SAMPIT – Suasana duka menyelimuti warga sekitar Jalan Tjilik Riwut, Sampit. Seorang pria yang selama ini dikenal sebagai “Pak Ogah”, sosok sukarelawan pengatur lalu lintas di perempatan Jalan Sampurna–Tjilik Riwut, Kotawaringin Timur (Kotim), meninggal dunia secara tragis pada Minggu pagi, 1 Juni 2025.
Korban dikabarkan tewas di tempat setelah ditabrak oleh seorang pengendara saat tengah membantu mengatur arus kendaraan. Aksi mulianya yang selama ini membantu pengguna jalan, justru berakhir dengan maut.
Kabar duka ini pertama kali mencuat lewat unggahan akun Facebook Natasya Putri Pratiwi. Dalam tulisannya, ia mengungkapkan kesedihan atas kepergian sang “Pak Ogah” yang selama ini dikenal ramah dan setia berdiri di tengah panas dan hujan demi membantu kelancaran lalu lintas.

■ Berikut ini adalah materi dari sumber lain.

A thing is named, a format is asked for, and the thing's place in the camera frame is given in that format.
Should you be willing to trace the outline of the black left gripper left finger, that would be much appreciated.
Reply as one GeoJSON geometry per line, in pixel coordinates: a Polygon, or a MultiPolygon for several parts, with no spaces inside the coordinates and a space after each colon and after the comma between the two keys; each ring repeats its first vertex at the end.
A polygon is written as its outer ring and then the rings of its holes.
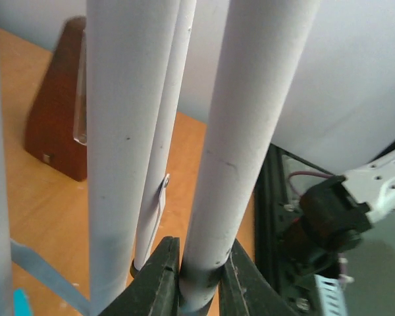
{"type": "Polygon", "coordinates": [[[178,315],[180,239],[164,237],[131,284],[101,316],[178,315]]]}

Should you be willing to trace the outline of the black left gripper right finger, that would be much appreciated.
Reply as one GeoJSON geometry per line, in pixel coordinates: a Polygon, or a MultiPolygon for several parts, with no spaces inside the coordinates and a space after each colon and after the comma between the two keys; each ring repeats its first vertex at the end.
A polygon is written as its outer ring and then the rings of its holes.
{"type": "Polygon", "coordinates": [[[235,240],[219,284],[219,314],[289,316],[297,313],[272,289],[235,240]]]}

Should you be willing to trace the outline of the brown wooden metronome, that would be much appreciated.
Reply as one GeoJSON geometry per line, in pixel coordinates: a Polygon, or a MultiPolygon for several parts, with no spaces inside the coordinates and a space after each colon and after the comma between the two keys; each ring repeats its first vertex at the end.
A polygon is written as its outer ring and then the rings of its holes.
{"type": "Polygon", "coordinates": [[[81,182],[87,178],[87,150],[73,138],[85,16],[65,21],[26,120],[24,149],[42,163],[81,182]]]}

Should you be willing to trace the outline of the white music stand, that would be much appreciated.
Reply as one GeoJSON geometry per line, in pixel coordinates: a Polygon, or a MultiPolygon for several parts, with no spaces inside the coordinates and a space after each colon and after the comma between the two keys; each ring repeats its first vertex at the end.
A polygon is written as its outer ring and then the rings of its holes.
{"type": "MultiPolygon", "coordinates": [[[[182,315],[206,315],[233,249],[273,137],[318,1],[231,1],[183,258],[169,291],[182,315]]],[[[139,240],[140,205],[164,129],[164,102],[176,97],[195,4],[88,1],[86,101],[90,298],[46,261],[11,240],[0,94],[0,315],[14,313],[18,263],[85,315],[98,315],[127,285],[139,240]]]]}

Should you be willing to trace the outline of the clear plastic metronome cover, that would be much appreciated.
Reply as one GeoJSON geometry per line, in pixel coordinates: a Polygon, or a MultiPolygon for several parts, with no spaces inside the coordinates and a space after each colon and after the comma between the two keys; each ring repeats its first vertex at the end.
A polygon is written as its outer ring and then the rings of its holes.
{"type": "Polygon", "coordinates": [[[82,32],[80,58],[74,106],[73,138],[76,142],[87,144],[87,102],[86,102],[86,32],[82,32]]]}

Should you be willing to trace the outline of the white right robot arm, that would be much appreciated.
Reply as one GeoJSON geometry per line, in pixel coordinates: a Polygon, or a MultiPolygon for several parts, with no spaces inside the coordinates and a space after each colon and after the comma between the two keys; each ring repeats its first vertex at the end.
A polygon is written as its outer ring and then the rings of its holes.
{"type": "Polygon", "coordinates": [[[395,210],[395,140],[369,163],[310,187],[299,208],[279,245],[294,272],[305,277],[358,247],[363,233],[395,210]]]}

“Innalillahiwainailahirojiun. Telah berpulang ke Rahmatullah Pak Ogah yg di Simpang Jalan Cilik Riwut-Jalan Sampurna. Info nya di tabrak orang td pagi, dan MD di tempat.. semoga amal ibadah beliau diterima di sisi Allah SWT.”
Diketahui, berdasarkan data dirinya pria yang kerap mengatur jalan itu bernama Hari. Ia lahir di Kabupaten Semarang pada tahun 1963 dan kini tinggal di Jalan Wengga Jaya Agung, Sampit.
Sosok almarhum dikenal ramah dan sangat berjasa bagi warga yang melintas di perempatan padat tersebut.
“Beliau sering mengatur jalan di simpang itu, karena memang cukup ramai kendaraan. Ia membantu dengan memberikan isyarat agar orang bisa melintas dengan aman. Kami sebagai pengguna jalan sangat terbantu dengan kehadirannya,” ungkap Ica seorang warga yang sering melintas di kawasan tersebut.
Kepergian almarhum meninggalkan kesedihan mendalam di kalangan masyarakat dan warganet. Banyak yang menyampaikan ucapan duka serta doa melalui kolom komentar media sosial.
“Ya Allah… Innalillahi wainnailaihi rojiun. Mudahan sidin di tempatkan yang terindah di sisi Allah. Sidin baikan banar. Niat sidin baik banar tanpa digaji, meatur jalanan membantu kanakan menyebrang,” tulis akun bernama Marny.
Kini, warga berharap agar kejadian serupa tidak terulang dan pengguna jalan bisa lebih berhati-hati. Sementara itu, doa terus mengalir untuk almarhum Pak Hari yang telah tulus membantu tanpa pamrih demi keselamatan orang lain.